**Action item**: Among the entries below, how many lines hold "finger"? Only the number is wanted.

_ _ _ _

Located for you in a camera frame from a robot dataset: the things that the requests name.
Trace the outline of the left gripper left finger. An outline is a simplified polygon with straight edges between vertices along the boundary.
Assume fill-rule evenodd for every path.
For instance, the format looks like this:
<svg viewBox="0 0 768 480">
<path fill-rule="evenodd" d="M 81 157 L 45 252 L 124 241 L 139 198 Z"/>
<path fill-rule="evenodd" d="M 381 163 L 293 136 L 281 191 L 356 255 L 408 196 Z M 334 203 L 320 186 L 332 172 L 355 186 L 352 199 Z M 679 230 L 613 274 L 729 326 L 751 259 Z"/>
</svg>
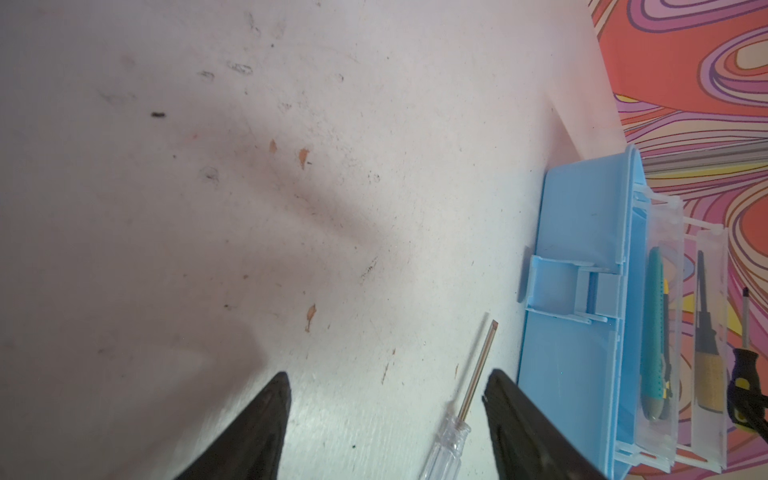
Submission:
<svg viewBox="0 0 768 480">
<path fill-rule="evenodd" d="M 277 373 L 179 479 L 275 479 L 291 408 L 291 386 Z"/>
</svg>

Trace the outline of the yellow black screwdriver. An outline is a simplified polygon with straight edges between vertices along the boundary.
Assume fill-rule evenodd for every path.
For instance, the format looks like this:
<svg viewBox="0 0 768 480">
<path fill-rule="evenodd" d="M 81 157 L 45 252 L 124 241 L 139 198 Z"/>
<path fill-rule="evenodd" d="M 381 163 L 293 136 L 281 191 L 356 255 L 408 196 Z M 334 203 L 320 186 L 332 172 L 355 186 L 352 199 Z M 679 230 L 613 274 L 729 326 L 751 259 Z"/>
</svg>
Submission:
<svg viewBox="0 0 768 480">
<path fill-rule="evenodd" d="M 757 369 L 759 355 L 750 348 L 750 290 L 742 289 L 741 346 L 733 349 L 734 366 L 727 387 L 727 413 L 733 425 L 767 442 L 767 396 Z"/>
</svg>

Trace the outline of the blue plastic tool box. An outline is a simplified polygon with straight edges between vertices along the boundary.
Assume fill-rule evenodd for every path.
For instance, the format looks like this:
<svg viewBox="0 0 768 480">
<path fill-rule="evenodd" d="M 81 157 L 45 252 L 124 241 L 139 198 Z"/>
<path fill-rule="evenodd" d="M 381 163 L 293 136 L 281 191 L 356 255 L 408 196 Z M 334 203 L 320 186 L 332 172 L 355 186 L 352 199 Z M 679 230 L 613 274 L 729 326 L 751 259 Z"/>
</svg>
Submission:
<svg viewBox="0 0 768 480">
<path fill-rule="evenodd" d="M 670 472 L 727 465 L 728 415 L 694 393 L 697 251 L 727 386 L 724 226 L 690 218 L 681 198 L 654 191 L 640 152 L 562 165 L 544 179 L 526 283 L 518 386 L 606 477 L 638 466 Z M 641 405 L 648 253 L 659 247 L 669 285 L 671 398 L 666 419 Z"/>
</svg>

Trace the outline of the teal utility knife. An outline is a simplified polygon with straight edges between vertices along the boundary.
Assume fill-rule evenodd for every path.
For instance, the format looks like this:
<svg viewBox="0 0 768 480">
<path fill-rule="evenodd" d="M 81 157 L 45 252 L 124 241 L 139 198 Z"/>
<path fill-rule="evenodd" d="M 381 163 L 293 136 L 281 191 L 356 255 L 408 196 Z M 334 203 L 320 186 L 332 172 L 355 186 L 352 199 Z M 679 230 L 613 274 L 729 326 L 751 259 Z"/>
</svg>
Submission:
<svg viewBox="0 0 768 480">
<path fill-rule="evenodd" d="M 643 307 L 641 405 L 650 422 L 666 419 L 671 398 L 669 285 L 659 247 L 648 253 Z"/>
</svg>

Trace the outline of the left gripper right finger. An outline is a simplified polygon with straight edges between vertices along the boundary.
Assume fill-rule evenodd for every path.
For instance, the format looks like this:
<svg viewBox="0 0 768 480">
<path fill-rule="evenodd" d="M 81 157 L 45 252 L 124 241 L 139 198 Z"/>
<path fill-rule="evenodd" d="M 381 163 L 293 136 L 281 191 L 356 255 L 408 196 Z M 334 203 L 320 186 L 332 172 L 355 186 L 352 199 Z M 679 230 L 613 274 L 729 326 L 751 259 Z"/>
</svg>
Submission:
<svg viewBox="0 0 768 480">
<path fill-rule="evenodd" d="M 605 477 L 502 370 L 491 372 L 483 404 L 501 479 Z"/>
</svg>

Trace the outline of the clear handled screwdriver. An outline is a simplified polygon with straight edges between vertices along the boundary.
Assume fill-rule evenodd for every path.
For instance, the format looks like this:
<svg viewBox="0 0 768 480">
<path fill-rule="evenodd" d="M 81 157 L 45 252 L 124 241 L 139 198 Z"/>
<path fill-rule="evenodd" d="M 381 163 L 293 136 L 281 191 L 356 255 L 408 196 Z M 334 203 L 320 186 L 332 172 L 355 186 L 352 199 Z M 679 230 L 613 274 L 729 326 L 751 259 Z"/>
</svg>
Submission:
<svg viewBox="0 0 768 480">
<path fill-rule="evenodd" d="M 497 330 L 498 322 L 492 320 L 458 414 L 447 416 L 442 423 L 421 471 L 421 480 L 456 480 L 458 478 L 464 447 L 471 432 L 471 427 L 467 424 L 466 419 Z"/>
</svg>

_ _ _ _

**Result of this task**: 2